Filed under: Uncategorized — sxw @ 1:41 pm
Tags: , , ,

During a course of a project here it became apparent that the Linux OpenAFS cache manager is slow when performing reads from the local disk. In this case, all of the data is already on the local disk, and the cache manager knows that the data is up to date. Naively, you would imagine that reading this data would take roughly the same time as if you were reading directly from the cache filesystem. However, that is not the case – in fact, reads appear to be more than twice as slow when fetched through the AFS cache manager, as compared to fetching the equivalent files from the local disk.

I’ve implemented modifications to the cache manager which attempt to reduce this speed deficit. These modifications can be broadly split into 5 sections

Remove crref() calls

Pretty much every call into the OpenAFS VFS does a crref(), to get a reference to the users current credentials, despite the fact that this information isn’t always required. crref is relatively expensive – it acquires a number of locks in order to perform its copies, and can be a cause of unnecessary serialisation. By only calling crref when required we can gain a small, but measurable, performance increase

Reduce the code path leading to a cache hit

In readpages, we perform a lot of setup operations before we discover whether the data we’re interested in is cached or not. By making the cached case the fast path, we can gain a performance increase for cache hits, without causing a noticable degradation for cache misses.

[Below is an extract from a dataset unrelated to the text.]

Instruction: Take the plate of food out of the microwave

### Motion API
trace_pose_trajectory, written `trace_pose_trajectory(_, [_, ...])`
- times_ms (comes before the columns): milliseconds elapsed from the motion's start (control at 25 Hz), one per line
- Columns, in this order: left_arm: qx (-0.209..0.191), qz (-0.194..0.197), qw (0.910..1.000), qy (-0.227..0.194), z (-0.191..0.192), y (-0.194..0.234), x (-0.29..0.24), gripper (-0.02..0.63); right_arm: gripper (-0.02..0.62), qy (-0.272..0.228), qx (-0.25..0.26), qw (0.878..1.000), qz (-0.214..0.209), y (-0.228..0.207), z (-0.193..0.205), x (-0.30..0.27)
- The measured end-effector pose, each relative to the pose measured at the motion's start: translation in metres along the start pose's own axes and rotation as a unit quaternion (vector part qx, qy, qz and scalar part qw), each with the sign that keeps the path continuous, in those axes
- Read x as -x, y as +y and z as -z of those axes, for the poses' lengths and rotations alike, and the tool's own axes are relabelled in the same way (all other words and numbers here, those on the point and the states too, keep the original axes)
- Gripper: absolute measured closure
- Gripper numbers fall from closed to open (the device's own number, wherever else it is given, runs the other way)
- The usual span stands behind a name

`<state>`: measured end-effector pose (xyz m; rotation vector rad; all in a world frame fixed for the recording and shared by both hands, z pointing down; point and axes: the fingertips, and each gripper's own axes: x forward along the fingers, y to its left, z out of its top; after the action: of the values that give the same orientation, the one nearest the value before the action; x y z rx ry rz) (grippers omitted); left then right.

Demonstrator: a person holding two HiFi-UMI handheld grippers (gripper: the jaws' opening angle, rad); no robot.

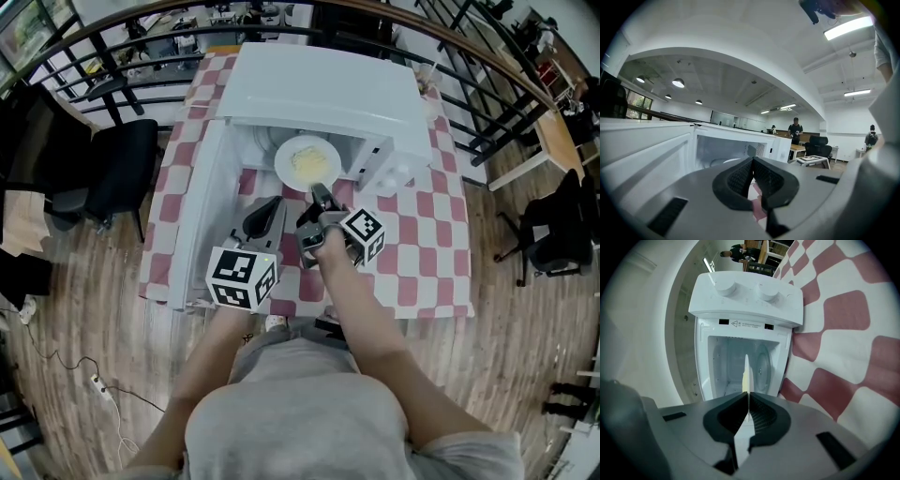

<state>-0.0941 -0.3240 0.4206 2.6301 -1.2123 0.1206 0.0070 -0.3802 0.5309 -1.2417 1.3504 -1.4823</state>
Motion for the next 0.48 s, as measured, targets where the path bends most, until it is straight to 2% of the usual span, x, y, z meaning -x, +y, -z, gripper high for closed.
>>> trace_pose_trajectory(480, [-0.003,0.019,0.9997,-0.017,-0.008,-0.018,0.022,0.603,0.563,-0.010,0.008,1.000,-0.012,0.015,0.010,0.041])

Remove abstraction layers, and use native interfaces

The code currently uses operating system independent abstraction layers to perform the reads from the disk cache. These don’t know anything about the way in which Linux organises its virtual memory, and do a significant amount of extra, unnecessary work. For example, we use the ‘read’ system call to read in the data, rather than the significantly faster readpages(). As we’re being invoked through the AFS module’s readpages() entry point, we can guarantee that we’re going to be fetching a page off disk. Read() also gets called from a user, rather than kernel, memory context, adding to the overhead.

Implement readahead

The Linux Cache Manager currently has no support for readpages(), instead requiring the VFS layer request each page independently with readpage(). This not only means that we can’t take advantage of cache locality, it also means that we have no support for readahead. Doing readahead is important, because it means that we can get data from the disk into the page cache whilst the application is performing other tasks. It can dramatically increase our throughput, particularly where we are serving data out to other clients, or copying it to other locations. Implementing readpages() on its own gives a small speed improvement, although blocking the client until the readpages completes kind of defeats the point, and leads to sluggish interactive performance!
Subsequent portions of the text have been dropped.